Seorang pun tak boleh. KALIAN! Salah!! Salah mengenai pengertian sempurna di
surat cinta-Nya. APA YANG KALIAN TAU? Serampangan menilai orang. Menyampahi
paradigma orang. Ehm, maksud ku. AKU! Aku salah menilai kalian salah!
Manipulatif.
Manusia. Manipulatif. Jahat.
Allah tidak menggoreskan setitik pun kata menjadi jahat dan manipulatif. Tapi
kalian? Awut-awutan bertengkar. Menentukan mana yang baik. Kalian ingin
mencermini Kafilah terakhir Allah? Farik! Kadim dan kini jauh berbeda. Kalian
nampak pongah!
Hakim yang adil itu Allah SWT.
Dia yang tau hambanya ini sedang apa? Apa niatnya? Dia yang maha tau..!
Bukan KALIAN!!
Dan aku berusaha ajek dan tak
berlaku seperti kalian. Hentikan hantaman kemanipulatifan ini. Cukupkan, sudahi
korban nya hanya berakhir di hamba Allah yang selalu salah ini saja. Yaitu aku.
Gadis bertopeng.
Mendesah resah. Jiwa hatiku
kembali terjamahkan. Setelah dua tahun silam terjerit sepi hingga melekkah mata
hati. Kini jiwaku terpanggil. Akankah dia diilhami Allah? Ah, sudahlah.

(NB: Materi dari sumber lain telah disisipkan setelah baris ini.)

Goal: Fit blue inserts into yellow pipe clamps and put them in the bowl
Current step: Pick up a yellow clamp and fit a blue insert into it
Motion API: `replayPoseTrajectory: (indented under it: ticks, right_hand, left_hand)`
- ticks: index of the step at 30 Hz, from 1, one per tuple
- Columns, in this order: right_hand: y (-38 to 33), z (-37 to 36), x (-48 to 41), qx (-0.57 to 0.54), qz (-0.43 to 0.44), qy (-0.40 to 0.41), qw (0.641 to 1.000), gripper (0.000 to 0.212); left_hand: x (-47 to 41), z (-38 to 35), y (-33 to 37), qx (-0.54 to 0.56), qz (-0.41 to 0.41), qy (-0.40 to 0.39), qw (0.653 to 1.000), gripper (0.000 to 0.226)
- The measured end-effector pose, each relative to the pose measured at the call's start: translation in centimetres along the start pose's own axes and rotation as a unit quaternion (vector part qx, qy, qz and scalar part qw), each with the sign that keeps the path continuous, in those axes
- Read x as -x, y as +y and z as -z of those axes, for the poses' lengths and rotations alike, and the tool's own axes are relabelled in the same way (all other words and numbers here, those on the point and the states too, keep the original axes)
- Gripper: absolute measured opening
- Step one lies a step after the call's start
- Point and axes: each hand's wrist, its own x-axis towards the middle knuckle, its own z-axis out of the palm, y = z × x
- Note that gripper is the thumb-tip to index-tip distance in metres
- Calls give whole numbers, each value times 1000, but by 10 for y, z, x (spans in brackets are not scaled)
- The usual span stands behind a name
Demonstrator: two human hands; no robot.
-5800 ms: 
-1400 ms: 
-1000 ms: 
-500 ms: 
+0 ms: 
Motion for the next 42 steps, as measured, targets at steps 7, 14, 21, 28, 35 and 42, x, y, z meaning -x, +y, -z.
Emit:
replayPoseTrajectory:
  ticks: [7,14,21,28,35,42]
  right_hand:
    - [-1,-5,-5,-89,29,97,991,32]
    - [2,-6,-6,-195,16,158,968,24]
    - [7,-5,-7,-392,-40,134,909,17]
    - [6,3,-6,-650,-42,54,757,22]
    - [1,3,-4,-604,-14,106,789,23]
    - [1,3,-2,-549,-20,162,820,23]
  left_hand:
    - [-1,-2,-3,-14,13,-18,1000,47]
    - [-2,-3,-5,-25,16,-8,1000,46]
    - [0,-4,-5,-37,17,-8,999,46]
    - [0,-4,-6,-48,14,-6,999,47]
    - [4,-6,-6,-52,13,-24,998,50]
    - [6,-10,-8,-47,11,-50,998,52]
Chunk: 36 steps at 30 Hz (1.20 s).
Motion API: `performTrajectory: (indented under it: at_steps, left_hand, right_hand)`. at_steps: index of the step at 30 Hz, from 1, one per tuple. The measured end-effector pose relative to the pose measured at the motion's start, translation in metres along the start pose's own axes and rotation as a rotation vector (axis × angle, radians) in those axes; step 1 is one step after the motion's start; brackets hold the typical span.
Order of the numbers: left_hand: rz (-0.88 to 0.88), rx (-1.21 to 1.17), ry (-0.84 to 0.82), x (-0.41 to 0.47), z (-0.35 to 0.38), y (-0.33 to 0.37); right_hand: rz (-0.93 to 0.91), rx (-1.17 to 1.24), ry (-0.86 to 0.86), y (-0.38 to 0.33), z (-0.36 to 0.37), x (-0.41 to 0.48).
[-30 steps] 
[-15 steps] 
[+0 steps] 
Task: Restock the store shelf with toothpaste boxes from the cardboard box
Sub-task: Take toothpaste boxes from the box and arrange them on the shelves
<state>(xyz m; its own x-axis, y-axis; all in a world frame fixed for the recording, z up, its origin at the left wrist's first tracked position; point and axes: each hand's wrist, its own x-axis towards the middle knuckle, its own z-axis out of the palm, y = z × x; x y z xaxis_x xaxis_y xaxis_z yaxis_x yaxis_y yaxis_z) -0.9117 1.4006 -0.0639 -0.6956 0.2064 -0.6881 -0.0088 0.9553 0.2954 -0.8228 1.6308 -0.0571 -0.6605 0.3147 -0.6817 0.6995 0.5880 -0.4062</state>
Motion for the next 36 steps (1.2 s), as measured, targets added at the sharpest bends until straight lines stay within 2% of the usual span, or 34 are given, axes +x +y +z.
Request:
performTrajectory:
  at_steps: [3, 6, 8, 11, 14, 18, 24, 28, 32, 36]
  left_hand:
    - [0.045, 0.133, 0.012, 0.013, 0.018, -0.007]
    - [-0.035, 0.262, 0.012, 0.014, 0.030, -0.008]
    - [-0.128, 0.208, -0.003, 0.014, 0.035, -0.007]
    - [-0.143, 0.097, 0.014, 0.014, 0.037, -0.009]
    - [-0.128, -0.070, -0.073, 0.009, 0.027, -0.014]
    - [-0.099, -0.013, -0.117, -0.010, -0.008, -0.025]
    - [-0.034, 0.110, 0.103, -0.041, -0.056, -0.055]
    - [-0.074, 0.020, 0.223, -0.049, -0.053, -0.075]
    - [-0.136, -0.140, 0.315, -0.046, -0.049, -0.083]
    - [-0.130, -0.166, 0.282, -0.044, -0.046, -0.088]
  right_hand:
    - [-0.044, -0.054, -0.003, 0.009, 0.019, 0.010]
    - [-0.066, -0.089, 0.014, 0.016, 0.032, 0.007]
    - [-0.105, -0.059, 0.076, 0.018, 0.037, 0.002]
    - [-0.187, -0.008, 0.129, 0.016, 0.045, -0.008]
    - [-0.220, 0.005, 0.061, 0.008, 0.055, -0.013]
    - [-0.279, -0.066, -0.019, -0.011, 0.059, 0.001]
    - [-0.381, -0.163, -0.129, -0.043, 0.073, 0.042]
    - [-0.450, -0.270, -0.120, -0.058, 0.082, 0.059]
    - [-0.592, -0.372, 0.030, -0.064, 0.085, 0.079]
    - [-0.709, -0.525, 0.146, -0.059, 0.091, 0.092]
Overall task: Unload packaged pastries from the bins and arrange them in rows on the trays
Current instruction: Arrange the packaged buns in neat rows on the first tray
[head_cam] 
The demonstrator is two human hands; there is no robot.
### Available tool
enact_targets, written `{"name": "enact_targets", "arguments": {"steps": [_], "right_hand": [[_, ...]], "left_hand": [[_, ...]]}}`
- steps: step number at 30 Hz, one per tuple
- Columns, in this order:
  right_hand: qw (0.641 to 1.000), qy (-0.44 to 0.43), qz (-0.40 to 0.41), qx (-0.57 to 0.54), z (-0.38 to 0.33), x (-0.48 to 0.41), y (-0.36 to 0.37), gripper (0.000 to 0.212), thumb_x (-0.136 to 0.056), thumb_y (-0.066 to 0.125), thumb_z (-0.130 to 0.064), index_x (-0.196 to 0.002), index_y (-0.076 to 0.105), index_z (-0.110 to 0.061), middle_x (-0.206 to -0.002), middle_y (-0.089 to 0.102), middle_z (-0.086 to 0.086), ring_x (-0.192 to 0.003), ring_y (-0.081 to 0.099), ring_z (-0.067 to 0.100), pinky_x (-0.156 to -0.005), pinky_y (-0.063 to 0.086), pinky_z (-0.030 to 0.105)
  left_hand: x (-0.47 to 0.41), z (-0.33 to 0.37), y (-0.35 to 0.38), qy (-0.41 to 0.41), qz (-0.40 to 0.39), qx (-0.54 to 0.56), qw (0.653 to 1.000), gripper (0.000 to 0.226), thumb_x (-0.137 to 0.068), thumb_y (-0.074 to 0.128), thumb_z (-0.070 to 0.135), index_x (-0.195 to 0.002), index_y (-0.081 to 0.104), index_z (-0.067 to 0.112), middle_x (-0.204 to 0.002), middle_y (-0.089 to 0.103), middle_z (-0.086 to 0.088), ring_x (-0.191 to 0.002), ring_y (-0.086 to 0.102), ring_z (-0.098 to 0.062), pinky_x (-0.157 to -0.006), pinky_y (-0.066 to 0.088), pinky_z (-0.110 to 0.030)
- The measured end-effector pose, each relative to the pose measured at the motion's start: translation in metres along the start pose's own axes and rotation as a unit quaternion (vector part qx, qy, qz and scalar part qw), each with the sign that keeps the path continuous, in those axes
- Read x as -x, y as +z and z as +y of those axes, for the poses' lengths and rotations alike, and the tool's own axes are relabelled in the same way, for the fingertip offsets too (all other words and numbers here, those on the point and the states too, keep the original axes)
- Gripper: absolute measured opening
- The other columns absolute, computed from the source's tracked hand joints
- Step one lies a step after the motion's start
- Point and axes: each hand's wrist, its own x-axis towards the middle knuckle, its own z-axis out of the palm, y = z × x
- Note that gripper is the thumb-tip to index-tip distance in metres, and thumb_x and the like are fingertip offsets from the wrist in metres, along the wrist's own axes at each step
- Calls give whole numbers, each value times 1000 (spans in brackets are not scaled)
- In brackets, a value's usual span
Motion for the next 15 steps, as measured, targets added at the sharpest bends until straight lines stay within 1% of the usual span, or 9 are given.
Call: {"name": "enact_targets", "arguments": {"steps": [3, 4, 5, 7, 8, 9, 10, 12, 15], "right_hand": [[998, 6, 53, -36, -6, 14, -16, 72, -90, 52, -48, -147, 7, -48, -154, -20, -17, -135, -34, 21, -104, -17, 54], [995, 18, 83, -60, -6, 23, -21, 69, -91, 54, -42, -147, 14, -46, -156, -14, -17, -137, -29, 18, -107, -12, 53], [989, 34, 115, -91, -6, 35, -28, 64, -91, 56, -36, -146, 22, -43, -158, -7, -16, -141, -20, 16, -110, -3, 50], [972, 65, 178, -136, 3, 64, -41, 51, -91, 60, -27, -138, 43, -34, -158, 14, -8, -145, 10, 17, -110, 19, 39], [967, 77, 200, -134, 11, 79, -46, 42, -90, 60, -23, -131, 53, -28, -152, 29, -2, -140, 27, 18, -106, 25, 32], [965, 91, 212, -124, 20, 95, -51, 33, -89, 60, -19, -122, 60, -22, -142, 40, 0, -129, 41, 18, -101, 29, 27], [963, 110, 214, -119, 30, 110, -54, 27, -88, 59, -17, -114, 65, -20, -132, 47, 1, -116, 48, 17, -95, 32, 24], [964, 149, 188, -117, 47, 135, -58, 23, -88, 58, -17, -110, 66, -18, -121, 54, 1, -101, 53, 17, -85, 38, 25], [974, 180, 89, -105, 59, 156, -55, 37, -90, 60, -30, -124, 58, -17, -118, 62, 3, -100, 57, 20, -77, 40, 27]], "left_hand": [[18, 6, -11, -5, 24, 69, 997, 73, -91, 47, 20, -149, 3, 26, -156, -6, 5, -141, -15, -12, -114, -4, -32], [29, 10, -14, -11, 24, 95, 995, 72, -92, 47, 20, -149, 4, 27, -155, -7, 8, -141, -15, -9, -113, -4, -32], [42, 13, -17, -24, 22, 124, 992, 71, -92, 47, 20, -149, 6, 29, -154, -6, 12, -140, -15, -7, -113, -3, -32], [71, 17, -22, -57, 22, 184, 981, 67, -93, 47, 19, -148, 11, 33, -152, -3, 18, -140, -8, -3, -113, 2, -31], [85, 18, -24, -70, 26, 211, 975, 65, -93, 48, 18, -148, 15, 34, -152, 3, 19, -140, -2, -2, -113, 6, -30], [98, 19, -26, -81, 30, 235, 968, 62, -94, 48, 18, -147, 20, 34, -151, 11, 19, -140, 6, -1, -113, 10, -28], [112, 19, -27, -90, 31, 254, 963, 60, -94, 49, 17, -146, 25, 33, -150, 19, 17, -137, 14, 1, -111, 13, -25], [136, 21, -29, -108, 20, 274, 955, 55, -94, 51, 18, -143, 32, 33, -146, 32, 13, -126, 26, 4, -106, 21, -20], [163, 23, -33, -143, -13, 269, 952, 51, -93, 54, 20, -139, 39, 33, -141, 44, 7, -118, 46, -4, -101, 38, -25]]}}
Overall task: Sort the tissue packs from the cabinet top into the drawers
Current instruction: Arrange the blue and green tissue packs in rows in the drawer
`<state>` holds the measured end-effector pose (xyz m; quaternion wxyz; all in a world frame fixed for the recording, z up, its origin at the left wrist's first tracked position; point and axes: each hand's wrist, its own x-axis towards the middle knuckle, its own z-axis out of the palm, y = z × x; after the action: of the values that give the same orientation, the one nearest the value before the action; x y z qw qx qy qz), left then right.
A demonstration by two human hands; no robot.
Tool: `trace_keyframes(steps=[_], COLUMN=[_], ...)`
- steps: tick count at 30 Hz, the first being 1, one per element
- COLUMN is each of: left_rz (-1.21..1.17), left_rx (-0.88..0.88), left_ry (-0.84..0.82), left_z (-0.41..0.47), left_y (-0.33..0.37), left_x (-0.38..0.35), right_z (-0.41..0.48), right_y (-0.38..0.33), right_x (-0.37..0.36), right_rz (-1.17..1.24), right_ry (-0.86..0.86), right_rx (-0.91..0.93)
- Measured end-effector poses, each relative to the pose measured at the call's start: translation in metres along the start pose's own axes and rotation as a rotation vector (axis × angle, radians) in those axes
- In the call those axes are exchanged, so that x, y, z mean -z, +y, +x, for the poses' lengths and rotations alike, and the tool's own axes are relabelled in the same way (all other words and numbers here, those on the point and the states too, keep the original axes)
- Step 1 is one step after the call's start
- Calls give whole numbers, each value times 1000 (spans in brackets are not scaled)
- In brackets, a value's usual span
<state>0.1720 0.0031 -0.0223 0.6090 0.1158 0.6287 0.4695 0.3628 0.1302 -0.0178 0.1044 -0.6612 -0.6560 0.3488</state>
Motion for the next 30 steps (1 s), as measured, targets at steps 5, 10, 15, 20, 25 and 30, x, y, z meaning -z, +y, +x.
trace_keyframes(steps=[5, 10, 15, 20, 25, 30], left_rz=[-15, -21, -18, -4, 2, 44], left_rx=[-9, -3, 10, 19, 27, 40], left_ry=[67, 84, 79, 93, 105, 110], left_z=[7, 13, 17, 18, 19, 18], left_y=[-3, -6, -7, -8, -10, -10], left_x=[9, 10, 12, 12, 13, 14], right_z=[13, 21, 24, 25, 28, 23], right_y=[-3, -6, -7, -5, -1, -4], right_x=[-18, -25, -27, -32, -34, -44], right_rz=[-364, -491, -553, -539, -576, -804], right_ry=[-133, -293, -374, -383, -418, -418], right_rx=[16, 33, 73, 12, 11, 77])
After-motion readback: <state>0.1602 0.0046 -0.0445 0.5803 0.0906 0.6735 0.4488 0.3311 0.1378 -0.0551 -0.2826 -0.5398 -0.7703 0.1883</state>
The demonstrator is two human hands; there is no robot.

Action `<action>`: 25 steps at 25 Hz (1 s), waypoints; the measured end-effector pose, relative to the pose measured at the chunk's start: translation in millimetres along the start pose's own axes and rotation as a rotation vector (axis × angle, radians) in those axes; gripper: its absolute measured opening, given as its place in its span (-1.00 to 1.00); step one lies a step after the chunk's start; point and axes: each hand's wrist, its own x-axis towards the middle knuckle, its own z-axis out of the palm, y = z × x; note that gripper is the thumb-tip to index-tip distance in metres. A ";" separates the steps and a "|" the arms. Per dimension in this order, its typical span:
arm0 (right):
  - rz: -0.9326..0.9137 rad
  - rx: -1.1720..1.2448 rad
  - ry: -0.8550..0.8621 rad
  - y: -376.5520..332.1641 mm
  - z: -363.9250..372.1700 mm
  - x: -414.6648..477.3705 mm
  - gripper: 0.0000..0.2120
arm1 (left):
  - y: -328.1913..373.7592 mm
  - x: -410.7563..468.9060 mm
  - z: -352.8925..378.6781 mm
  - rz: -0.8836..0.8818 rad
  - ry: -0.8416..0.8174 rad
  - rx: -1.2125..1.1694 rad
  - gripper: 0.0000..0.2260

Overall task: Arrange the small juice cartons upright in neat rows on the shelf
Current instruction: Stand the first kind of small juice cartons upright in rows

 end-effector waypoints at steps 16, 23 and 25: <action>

Ya masih banyak tahun. Afair?
Untuk menjadi afdal. Senyum ku tersungging cilik disudut bibir yang layaknya
tak tau akankah kau lihat dan resapi di ruas mimpi saat sadar mu berada di
bawah batas.
Hei aku juga altruis
Tapi, Siapalah aku ingin
mencintai mu. Andai cintaku pada sang khaliq belum tercapai. Andai bidadari
surga belum cemburu terhadap aku.
Aku kagumi sebuah keajaiban.
Kasih sayang sang khaliq kepada hambanya yang hanya seorang gadis bertopeng.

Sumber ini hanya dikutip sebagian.